What you need to do | Could you write the entries out again, exactly as they are?

(Records contained in a dataset)
>>>
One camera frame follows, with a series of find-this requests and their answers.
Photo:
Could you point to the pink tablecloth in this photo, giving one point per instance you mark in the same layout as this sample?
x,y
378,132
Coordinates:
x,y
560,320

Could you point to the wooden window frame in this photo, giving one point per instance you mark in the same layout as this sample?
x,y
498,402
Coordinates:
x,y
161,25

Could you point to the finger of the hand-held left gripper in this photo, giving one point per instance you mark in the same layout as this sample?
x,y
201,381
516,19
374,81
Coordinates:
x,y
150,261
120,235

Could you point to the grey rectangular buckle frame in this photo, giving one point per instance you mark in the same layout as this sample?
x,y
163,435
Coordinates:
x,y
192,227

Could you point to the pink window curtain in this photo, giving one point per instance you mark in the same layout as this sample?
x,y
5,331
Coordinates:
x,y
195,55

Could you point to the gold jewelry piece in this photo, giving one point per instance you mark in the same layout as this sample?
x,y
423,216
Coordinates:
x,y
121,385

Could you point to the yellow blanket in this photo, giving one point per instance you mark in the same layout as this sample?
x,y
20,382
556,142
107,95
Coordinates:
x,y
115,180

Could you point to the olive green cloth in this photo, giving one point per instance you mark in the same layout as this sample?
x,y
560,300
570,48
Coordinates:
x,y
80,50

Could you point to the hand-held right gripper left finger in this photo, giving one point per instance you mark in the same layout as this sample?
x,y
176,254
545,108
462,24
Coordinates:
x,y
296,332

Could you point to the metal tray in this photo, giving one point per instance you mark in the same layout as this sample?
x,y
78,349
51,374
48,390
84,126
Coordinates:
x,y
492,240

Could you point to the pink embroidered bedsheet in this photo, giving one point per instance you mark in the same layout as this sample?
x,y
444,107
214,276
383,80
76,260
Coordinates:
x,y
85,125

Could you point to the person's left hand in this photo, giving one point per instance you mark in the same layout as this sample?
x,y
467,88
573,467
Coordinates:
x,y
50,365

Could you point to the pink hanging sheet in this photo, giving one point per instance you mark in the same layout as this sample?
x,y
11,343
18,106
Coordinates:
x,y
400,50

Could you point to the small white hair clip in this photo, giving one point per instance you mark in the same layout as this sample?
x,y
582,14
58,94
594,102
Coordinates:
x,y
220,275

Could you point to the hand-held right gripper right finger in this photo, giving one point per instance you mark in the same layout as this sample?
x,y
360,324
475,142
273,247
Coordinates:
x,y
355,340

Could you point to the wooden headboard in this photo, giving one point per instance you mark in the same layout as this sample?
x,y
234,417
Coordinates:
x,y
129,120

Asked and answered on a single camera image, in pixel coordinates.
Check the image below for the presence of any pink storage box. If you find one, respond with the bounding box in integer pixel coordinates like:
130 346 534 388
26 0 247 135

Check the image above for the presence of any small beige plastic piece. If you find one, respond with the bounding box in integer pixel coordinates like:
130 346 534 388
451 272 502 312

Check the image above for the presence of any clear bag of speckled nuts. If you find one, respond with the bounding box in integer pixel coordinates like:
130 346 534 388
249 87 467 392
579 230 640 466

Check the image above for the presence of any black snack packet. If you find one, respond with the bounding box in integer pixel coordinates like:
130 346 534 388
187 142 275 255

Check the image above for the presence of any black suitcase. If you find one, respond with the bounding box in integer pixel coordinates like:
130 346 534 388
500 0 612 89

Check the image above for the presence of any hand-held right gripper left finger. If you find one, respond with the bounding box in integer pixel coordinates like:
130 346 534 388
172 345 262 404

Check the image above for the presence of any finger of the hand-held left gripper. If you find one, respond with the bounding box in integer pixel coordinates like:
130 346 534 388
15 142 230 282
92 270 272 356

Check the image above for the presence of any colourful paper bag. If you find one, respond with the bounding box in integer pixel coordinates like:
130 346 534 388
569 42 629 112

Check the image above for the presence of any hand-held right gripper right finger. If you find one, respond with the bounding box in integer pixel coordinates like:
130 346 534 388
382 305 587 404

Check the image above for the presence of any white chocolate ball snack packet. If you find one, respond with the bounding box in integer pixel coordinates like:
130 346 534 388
<<<
Task solution |
One camera frame follows, with a series of find-this requests and their answers.
Photo:
Could you point to the pink tablecloth in this photo, giving one point per instance you mark in the same layout as this sample?
x,y
378,132
Coordinates:
x,y
560,320

Could you point to the wooden window frame in this photo, giving one point per instance you mark in the same layout as this sample?
x,y
498,402
Coordinates:
x,y
161,25

Could you point to the finger of the hand-held left gripper in this photo, giving one point per instance you mark in the same layout as this sample?
x,y
201,381
516,19
374,81
Coordinates:
x,y
150,261
120,235

Could you point to the grey rectangular buckle frame in this photo, giving one point per instance you mark in the same layout as this sample?
x,y
163,435
Coordinates:
x,y
192,227

Could you point to the pink window curtain in this photo, giving one point per instance you mark in the same layout as this sample?
x,y
5,331
Coordinates:
x,y
195,55

Could you point to the gold jewelry piece in this photo, giving one point per instance you mark in the same layout as this sample?
x,y
423,216
Coordinates:
x,y
121,385

Could you point to the yellow blanket in this photo, giving one point per instance you mark in the same layout as this sample?
x,y
20,382
556,142
107,95
Coordinates:
x,y
115,180

Could you point to the olive green cloth in this photo, giving one point per instance you mark in the same layout as this sample?
x,y
560,300
570,48
Coordinates:
x,y
80,50

Could you point to the hand-held right gripper left finger in this photo, giving one point per instance you mark in the same layout as this sample?
x,y
176,254
545,108
462,24
Coordinates:
x,y
296,332

Could you point to the metal tray in this photo, giving one point per instance you mark in the same layout as this sample?
x,y
78,349
51,374
48,390
84,126
Coordinates:
x,y
492,240

Could you point to the pink embroidered bedsheet in this photo, giving one point per instance you mark in the same layout as this sample?
x,y
444,107
214,276
383,80
76,260
Coordinates:
x,y
85,125

Could you point to the person's left hand in this photo, giving one point per instance you mark in the same layout as this sample?
x,y
467,88
573,467
Coordinates:
x,y
50,365

Could you point to the pink hanging sheet in this photo, giving one point per instance you mark in the same layout as this sample?
x,y
11,343
18,106
Coordinates:
x,y
400,50

Could you point to the small white hair clip in this photo, giving one point per instance you mark in the same layout as this sample?
x,y
582,14
58,94
594,102
Coordinates:
x,y
220,275

Could you point to the hand-held right gripper right finger in this photo, giving one point per instance you mark in the same layout as this sample?
x,y
360,324
475,142
273,247
Coordinates:
x,y
355,340

Could you point to the wooden headboard in this photo, giving one point per instance you mark in the same layout as this sample?
x,y
234,417
Coordinates:
x,y
129,120

Asked and answered on a single camera image, in pixel coordinates.
Check the image below for the presence of any pink storage box. If you find one, respond with the bounding box in integer pixel coordinates like:
130 346 534 388
26 0 247 135

Check the image above for the presence of any small beige plastic piece. If you find one, respond with the bounding box in integer pixel coordinates like:
130 346 534 388
451 272 502 312

Check the image above for the presence of any clear bag of speckled nuts. If you find one, respond with the bounding box in integer pixel coordinates like:
130 346 534 388
249 87 467 392
579 230 640 466

Check the image above for the presence of any black snack packet. If you find one, respond with the bounding box in integer pixel coordinates like:
130 346 534 388
187 142 275 255

Check the image above for the presence of any black suitcase. If you find one, respond with the bounding box in integer pixel coordinates like:
130 346 534 388
500 0 612 89

Check the image above for the presence of any hand-held right gripper left finger. If you find one, respond with the bounding box in integer pixel coordinates like:
130 346 534 388
172 345 262 404

Check the image above for the presence of any finger of the hand-held left gripper. If you find one, respond with the bounding box in integer pixel coordinates like:
130 346 534 388
15 142 230 282
92 270 272 356

Check the image above for the presence of any colourful paper bag. If you find one, respond with the bounding box in integer pixel coordinates like:
130 346 534 388
569 42 629 112

Check the image above for the presence of any hand-held right gripper right finger. If you find one, respond with the bounding box in integer pixel coordinates like:
130 346 534 388
382 305 587 404

Check the image above for the presence of any white chocolate ball snack packet. If you find one, respond with the bounding box in integer pixel coordinates like:
130 346 534 388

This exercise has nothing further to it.